Hace casi ocho años, la vida de Marina Chamorro cambió para siempre. Perdió a su compañero de vida, José Ponce, en un hecho que no solo fue doloroso, sino también brutal: fue atropellado y asesinado. Desde entonces, Marina no solo carga con la ausencia, sino también con una herida abierta que el tiempo no ha logrado cerrar.
Hoy, esa herida vuelve a sangrar. La reciente sentencia dictada por la Justicia —tres años de prisión en suspenso para Erik Rebollo, el responsable de la muerte de José— deja un sabor amargo e incomprensible. No habrá cárcel, no habrá encierro. Solo una pena simbólica que no repara ni consuela.

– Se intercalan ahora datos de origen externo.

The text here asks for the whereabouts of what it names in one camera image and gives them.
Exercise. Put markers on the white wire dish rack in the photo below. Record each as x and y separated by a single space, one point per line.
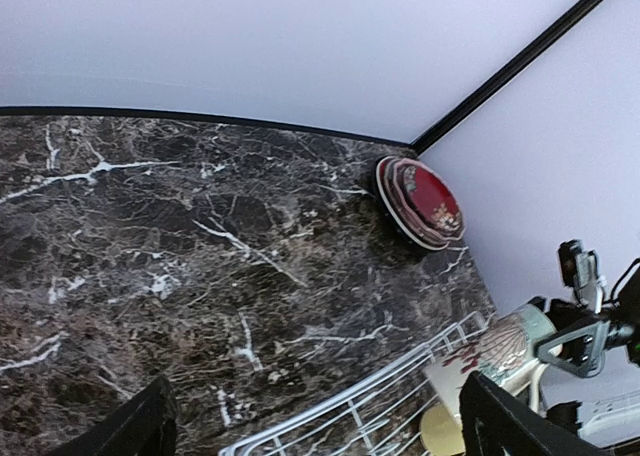
379 415

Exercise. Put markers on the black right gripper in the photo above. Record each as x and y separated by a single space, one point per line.
578 348

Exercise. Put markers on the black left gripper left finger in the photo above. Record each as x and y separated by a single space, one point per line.
144 425

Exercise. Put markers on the yellow mug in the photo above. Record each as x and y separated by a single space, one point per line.
440 434

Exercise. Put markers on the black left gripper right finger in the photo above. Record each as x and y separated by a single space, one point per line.
495 423

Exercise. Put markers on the black striped rim plate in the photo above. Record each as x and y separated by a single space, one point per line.
397 225

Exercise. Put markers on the pink polka dot plate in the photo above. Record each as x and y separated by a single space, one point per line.
397 192

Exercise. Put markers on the light green plate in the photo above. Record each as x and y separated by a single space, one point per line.
427 236

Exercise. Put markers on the red floral plate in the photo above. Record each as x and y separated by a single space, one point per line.
429 197

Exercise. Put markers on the white patterned tall mug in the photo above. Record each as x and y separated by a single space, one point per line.
504 353

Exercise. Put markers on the right black frame post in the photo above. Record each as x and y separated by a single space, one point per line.
516 65

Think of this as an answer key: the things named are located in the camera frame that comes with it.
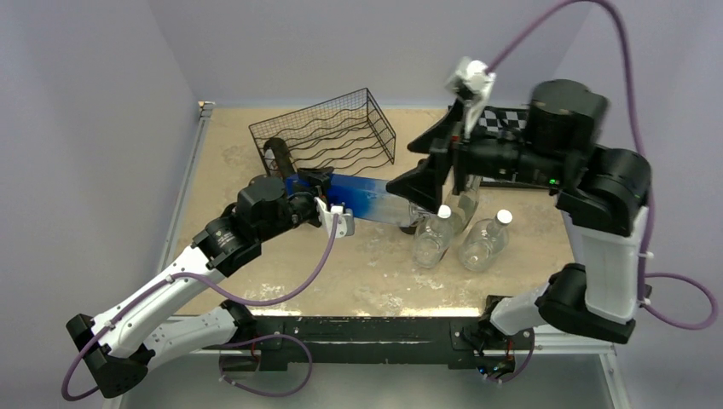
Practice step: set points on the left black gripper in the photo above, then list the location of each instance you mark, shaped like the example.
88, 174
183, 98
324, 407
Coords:
318, 176

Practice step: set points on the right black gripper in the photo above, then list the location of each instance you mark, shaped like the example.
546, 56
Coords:
421, 184

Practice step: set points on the green wine bottle gold label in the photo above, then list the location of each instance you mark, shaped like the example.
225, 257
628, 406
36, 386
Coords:
277, 158

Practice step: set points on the blue square glass bottle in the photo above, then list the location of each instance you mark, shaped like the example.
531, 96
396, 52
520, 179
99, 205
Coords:
365, 196

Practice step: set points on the dark brown wine bottle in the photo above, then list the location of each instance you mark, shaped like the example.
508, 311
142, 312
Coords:
409, 223

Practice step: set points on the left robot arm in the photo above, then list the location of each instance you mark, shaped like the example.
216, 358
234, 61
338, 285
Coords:
122, 345

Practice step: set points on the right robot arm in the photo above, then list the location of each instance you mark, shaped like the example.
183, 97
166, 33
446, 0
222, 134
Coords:
606, 193

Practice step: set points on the clear uncapped glass bottle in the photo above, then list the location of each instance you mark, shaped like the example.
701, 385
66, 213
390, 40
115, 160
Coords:
464, 205

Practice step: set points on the clear bottle white cap left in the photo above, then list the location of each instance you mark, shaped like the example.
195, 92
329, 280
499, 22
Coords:
432, 238

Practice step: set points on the clear bottle white cap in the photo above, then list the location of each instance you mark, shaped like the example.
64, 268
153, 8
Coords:
485, 241
432, 238

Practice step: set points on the clear bottle white cap right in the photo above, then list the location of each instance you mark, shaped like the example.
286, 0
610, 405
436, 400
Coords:
485, 241

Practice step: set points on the black white chessboard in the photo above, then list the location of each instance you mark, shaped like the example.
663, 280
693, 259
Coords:
504, 124

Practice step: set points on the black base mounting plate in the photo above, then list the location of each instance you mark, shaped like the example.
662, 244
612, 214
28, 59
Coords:
457, 342

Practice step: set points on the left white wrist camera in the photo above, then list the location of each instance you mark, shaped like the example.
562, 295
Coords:
338, 221

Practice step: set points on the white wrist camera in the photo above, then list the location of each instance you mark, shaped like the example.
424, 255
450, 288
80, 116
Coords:
471, 84
338, 221

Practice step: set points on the black wire wine rack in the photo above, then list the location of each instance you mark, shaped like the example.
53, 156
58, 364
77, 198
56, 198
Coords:
350, 133

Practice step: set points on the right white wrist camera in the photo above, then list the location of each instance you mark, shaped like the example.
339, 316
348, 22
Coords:
471, 84

«¿Qué valor tiene una vida humana?», se pregunta Marina, en un desgarrador mensaje que refleja el dolor de miles de familiares que, como ella, sienten que el sistema judicial no los escucha, no los ve. Una condena que no alcanza, que no repara, que no sana.
La justicia, que debería ser el último refugio de quienes sufren, hoy parece dar un mensaje peligroso: se puede matar y seguir libre.
«Que Justicia, che. ¡Muy, muy tibia!», concluye Marina. Una frase simple, pero contundente.